Abstract

This study aimed to confirm the role of paraspinal muscle degeneration and low vertebral bone mineral density (vBMD) of the lumbosacral region in the development of distal instrumentation-related problems (DIPs) in degenerative lumbar scoliosis (DLS) patients undergoing long-instrumented spinal fusion. From 2013 to 2019, 125 DLS patients with 24-month follow-up after long-instrumented spinal fusion in Beijing Chao-Yang Hospital were retrospectively recruited and divided into DIP and non-DIP groups. Demographic characteristics, surgical data, and radiographic parameters were statistically compared between the groups. Degeneration of the paraspinal muscle was evaluated using the relative gross cross-sectional area (rGCSA), relative functional cross-sectional area (rFCSA), ratio of the rFCSA to rGCSA, gross muscle-fat index, and functional muscle-fat index of the multifidus (MF), erector spinae (ES), paraspinal extensor muscle (PSE), and psoas major determined by preoperative magnetic resonance imaging (MRI). The vBMD of the lumbosacral region and lower instrumented vertebra (LIV) was assessed using Hounsfield unit (HU) values determined by computed tomography (CT) scans. The DeLong test was performed to select MRI and CT scan variables. Multivariable logistic regression analysis was applied to determine the independent predictive factors of DIPs.
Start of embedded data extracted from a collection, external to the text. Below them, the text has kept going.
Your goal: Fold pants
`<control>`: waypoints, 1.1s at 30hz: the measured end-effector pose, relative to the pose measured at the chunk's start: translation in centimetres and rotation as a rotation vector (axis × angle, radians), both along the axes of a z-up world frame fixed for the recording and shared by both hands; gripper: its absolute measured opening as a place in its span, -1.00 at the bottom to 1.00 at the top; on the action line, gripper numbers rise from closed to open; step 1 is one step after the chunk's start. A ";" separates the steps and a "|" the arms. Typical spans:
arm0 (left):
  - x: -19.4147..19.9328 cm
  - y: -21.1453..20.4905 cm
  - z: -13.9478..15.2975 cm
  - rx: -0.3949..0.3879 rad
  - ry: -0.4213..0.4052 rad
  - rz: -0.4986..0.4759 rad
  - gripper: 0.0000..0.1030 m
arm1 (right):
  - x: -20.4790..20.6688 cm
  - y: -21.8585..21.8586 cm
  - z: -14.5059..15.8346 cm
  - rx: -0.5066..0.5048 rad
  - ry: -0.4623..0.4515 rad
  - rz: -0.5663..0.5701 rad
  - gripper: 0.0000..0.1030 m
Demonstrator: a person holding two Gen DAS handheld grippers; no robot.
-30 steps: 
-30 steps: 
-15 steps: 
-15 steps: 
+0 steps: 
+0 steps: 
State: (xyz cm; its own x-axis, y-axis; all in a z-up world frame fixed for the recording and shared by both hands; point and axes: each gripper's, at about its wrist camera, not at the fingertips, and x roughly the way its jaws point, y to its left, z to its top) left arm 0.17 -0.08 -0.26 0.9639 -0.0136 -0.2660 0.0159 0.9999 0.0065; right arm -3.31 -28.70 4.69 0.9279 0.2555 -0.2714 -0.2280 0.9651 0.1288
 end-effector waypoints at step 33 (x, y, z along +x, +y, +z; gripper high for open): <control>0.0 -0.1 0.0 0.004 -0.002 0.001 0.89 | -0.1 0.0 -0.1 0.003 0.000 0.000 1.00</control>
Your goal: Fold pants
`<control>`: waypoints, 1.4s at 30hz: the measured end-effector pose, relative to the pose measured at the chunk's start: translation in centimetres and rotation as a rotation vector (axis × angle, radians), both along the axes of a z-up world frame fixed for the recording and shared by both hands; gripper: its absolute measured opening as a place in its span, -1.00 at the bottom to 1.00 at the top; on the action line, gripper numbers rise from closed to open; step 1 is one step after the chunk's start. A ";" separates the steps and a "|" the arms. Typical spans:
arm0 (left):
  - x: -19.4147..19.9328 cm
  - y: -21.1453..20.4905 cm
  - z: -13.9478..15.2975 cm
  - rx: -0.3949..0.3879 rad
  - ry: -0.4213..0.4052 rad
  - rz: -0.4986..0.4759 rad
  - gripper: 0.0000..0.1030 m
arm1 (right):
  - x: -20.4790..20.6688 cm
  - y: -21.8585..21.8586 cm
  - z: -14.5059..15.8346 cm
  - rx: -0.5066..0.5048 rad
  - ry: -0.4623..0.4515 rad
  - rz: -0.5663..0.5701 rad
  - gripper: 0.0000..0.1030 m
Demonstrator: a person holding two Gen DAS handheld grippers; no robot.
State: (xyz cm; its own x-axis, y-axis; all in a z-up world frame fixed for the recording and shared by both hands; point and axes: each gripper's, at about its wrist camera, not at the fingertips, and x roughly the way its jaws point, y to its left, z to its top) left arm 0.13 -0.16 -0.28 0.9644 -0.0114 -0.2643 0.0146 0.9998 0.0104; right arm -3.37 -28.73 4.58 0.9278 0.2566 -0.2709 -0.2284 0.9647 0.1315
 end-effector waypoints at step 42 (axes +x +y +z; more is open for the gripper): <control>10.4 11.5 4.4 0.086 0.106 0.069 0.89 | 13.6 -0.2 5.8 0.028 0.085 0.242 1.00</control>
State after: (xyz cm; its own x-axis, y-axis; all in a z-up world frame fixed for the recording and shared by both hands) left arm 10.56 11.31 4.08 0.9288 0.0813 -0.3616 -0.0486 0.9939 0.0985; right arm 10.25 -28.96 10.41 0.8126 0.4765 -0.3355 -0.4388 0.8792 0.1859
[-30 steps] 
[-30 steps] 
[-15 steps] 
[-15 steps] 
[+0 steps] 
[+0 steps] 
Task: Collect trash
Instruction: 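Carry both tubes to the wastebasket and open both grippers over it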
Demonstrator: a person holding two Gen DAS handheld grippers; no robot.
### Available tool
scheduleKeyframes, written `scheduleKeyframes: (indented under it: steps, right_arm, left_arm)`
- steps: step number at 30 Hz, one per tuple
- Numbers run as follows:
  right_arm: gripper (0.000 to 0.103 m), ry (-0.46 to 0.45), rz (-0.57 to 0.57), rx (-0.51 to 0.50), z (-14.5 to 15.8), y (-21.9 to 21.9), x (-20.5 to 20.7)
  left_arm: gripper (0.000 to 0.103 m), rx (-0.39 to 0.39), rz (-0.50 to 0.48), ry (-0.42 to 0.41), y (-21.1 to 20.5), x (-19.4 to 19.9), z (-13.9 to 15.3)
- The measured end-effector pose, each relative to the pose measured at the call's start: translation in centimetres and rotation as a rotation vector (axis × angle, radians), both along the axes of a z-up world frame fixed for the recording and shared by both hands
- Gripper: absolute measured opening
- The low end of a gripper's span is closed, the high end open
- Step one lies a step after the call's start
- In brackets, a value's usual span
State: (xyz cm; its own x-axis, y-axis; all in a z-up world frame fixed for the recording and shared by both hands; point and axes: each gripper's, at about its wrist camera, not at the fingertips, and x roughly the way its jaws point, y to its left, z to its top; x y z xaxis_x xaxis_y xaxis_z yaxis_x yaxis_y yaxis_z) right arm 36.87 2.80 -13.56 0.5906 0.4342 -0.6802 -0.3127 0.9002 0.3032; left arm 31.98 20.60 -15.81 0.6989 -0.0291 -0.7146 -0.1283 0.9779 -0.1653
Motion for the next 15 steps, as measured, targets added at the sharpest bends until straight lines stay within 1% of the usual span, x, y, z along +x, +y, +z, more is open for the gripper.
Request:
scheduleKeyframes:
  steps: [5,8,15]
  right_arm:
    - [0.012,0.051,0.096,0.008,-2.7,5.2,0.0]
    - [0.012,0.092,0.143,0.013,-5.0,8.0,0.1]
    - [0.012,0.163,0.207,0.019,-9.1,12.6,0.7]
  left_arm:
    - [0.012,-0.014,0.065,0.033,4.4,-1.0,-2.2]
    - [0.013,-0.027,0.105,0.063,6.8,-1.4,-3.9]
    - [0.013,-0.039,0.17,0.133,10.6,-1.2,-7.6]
The incidence of DIPs was 16.0% (20/105). There were no significant differences in demographic characteristics or surgical data between the groups. The rFCSAs of the MF (65.74±21.51 vs. 92.37±21.68; P<0.001), ES (82.67±21.44 vs. 111.48±24.21; P<0.001) and PSE (144.31±36.12 vs. 208.48±41.57; P<0.001) and the HU values of the lumbosacral region (103.80±22.64 vs.. 132.19±19.17; P<0.001) and LIV (111.70±23.23 vs. 128.69±20.70; P=0.005) were significantly lower in the DIP group. Significantly less preoperative pelvic tilt and greater postoperative lumbosacral lordosis and sagittal vertical axis (SVA) values were observed in the DIP group. The rFCSA of the PSE, the HU value of the lumbosacral region, and the postoperative SVA value were detected as independent predictive factors of DIPs. Lower muscularity of the PSE, a lower vBMD of the lumbosacral region, and postoperative sagittal malalignment were independent predictive factors of DIPs. Surgeons should emphasize the preoperative evaluation of paraspinal muscle and bone mass in DLS patients.